DIRECTIONS. Word for word, transcribe the data below from the line with "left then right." to the line with "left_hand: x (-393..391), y", keeping both of those lines.
┌──
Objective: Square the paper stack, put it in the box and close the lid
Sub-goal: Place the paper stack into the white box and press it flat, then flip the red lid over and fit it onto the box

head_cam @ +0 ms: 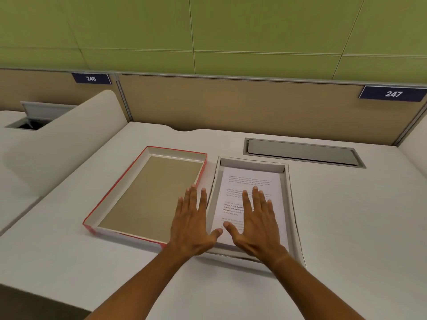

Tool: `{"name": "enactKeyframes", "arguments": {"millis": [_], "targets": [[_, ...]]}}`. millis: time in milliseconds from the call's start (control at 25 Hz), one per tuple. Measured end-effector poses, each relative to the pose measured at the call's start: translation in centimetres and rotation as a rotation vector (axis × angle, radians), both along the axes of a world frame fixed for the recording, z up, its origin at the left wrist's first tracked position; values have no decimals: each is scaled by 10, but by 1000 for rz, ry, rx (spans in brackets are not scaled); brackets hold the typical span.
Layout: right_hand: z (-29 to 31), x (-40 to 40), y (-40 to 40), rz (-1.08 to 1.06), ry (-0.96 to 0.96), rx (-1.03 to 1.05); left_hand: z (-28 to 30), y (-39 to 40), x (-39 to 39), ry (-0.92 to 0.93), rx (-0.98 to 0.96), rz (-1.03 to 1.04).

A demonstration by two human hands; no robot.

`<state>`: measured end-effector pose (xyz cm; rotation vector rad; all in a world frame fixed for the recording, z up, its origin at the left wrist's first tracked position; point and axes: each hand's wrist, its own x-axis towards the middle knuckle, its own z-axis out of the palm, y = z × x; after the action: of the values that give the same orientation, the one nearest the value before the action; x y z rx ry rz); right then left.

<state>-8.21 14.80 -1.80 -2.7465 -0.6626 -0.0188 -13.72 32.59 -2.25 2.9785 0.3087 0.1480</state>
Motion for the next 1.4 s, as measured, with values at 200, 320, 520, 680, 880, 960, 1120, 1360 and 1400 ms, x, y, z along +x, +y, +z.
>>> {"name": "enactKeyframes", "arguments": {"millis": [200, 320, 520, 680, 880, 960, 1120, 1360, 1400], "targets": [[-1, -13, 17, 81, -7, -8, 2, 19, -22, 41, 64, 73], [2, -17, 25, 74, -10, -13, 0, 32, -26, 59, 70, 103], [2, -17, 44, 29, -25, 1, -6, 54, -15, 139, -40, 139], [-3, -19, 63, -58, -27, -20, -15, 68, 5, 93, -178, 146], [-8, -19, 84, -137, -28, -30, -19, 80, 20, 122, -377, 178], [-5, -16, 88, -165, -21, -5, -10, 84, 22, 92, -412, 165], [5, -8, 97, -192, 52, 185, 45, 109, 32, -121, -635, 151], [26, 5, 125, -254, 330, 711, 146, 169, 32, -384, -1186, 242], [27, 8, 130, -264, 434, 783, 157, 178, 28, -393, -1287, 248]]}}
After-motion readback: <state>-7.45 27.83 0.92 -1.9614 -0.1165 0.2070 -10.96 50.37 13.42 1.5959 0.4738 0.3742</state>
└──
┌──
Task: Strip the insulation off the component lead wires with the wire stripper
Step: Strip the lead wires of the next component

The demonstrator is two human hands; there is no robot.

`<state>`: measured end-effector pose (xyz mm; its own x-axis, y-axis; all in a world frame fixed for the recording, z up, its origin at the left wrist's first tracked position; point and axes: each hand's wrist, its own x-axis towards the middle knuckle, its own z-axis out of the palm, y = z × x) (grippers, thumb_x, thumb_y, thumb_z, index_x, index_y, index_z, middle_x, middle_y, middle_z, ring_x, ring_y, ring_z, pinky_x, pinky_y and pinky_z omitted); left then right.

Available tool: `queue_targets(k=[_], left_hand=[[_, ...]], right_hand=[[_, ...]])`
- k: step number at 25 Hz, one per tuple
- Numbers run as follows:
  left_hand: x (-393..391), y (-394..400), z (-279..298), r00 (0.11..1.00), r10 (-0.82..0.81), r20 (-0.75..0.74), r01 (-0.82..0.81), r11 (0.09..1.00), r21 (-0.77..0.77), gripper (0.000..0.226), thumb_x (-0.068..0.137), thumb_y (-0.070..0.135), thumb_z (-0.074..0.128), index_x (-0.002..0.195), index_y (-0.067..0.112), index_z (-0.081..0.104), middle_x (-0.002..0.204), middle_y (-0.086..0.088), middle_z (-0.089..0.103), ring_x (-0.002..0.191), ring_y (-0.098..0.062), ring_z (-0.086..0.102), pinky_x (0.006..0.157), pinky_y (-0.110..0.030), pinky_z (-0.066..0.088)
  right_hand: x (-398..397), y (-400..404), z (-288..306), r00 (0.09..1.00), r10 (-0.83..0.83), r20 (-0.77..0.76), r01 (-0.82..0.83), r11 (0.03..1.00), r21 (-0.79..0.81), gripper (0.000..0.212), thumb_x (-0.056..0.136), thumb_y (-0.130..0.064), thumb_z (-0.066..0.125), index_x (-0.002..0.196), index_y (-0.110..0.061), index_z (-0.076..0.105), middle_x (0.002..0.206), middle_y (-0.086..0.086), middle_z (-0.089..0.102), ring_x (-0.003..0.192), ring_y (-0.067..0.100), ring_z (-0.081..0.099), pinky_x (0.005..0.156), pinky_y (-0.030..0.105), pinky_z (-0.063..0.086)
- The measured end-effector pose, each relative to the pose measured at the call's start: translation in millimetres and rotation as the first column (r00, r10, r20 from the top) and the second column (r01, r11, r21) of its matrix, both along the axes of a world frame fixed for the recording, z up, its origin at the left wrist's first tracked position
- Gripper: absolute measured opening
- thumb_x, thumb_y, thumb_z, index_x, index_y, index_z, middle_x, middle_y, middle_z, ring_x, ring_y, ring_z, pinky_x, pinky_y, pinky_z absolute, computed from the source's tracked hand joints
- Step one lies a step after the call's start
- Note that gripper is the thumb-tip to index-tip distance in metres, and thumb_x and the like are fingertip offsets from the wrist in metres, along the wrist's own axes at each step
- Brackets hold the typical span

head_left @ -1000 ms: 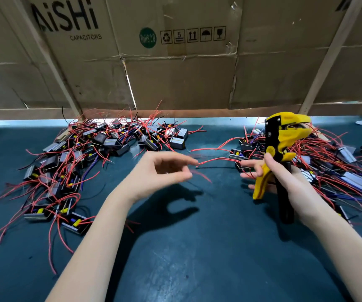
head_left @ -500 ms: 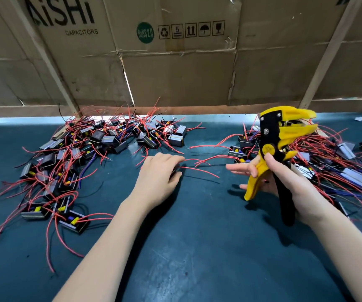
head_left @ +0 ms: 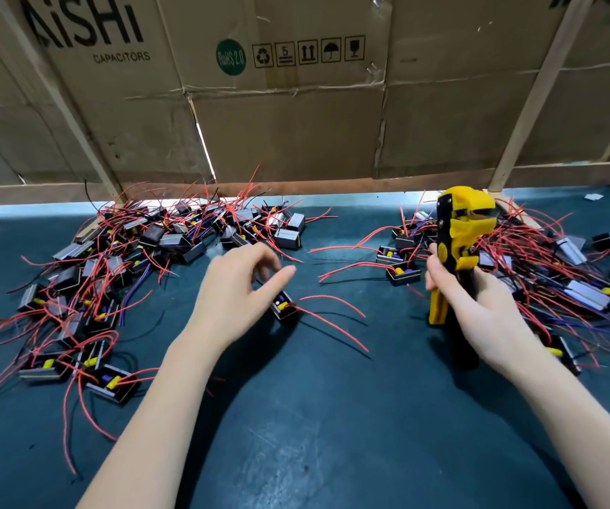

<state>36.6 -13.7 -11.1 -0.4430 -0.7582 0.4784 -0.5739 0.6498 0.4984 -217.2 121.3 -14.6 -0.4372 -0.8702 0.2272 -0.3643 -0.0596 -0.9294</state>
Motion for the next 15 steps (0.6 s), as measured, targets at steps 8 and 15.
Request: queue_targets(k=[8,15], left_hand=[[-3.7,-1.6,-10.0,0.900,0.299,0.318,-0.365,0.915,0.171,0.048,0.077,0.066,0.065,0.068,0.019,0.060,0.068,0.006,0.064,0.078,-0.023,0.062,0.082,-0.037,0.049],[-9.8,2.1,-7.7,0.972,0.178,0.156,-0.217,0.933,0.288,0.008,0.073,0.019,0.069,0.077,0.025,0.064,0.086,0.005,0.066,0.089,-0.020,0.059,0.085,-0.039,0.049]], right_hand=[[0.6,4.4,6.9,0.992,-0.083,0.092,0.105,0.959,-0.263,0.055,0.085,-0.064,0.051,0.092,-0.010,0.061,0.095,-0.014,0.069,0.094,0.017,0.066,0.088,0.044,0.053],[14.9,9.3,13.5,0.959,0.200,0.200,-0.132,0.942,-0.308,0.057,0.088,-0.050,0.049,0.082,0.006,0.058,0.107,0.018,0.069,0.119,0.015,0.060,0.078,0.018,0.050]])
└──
ANSWER TO THIS EXERCISE.
`<state>`: measured end-effector pose (xyz mm; its own x-axis, y-axis; all in a world frame fixed for the recording, z up, its origin at the left wrist's first tracked position; point and axes: each hand's wrist, its own x-axis towards the middle knuckle, its own z-axis out of the palm, y = z × x) (grippers, thumb_x, thumb_y, thumb_z, index_x, index_y, index_z, middle_x, middle_y, middle_z, ring_x, ring_y, ring_z, pinky_x, pinky_y and pinky_z omitted); left then right.

Available tool: `queue_targets(k=[_], left_hand=[[_, ...]], right_hand=[[_, ...]])`
- k: step number at 25 Hz, one per tuple
- Numbers run as follows:
  left_hand: x (-393..391), y (-394..400), z (-279..298), r00 (0.11..1.00), r10 (-0.82..0.81), r20 (-0.75..0.74), r01 (-0.82..0.81), r11 (0.09..1.00), r21 (-0.77..0.77), gripper (0.000..0.226), thumb_x (-0.068..0.137), thumb_y (-0.070..0.135), thumb_z (-0.074..0.128), index_x (-0.002..0.195), index_y (-0.067..0.112), index_z (-0.081..0.104), middle_x (-0.002..0.204), middle_y (-0.086..0.088), middle_z (-0.089..0.103), ring_x (-0.002..0.191), ring_y (-0.098..0.062), ring_z (-0.086..0.102), pinky_x (0.006..0.157), pinky_y (-0.110..0.030), pinky_z (-0.066..0.088)

This answer requires nothing further.